- EXERCISE DESCRIPTION -
Read the listing below and copy out each line where the word "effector" occurs.

- DATASET CONTENT -
________

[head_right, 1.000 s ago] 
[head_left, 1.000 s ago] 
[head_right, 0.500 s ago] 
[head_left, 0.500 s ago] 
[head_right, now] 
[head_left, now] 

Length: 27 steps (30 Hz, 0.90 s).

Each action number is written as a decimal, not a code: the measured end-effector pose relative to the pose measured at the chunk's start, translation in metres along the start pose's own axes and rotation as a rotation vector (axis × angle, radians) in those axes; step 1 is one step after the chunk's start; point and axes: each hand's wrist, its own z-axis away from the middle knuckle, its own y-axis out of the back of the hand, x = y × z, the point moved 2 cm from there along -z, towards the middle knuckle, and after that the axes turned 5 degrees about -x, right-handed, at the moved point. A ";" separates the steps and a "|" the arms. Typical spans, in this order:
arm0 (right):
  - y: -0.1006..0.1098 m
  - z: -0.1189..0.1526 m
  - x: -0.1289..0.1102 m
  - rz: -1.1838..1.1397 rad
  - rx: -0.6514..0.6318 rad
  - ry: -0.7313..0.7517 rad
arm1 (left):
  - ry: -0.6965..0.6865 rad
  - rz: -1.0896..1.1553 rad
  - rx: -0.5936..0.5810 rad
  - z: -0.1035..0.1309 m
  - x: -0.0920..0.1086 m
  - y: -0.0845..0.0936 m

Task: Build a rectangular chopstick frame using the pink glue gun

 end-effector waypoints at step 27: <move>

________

- WRITTEN ANSWER -
Each action number is written as a decimal, not a code: the measured end-effector pose relative to the pose measured at the chunk's start, translation in metres along the start pose's own axes and rotation as a rotation vector (axis × angle, radians) in those axes; step 1 is one step after the chunk's start; point and axes: each hand's wrist, its own z-axis away from the middle knuckle, its own y-axis out of the back of the hand, x = y × z, the point moved 2 cm from there along -z, towards the middle knuckle, and after that the axes turned 5 degrees about -x, right-handed, at the moved point. A ";" separates the steps and a "|" the arms. Typical spans, in this order:
 end-effector waypoints at step 27: <move>

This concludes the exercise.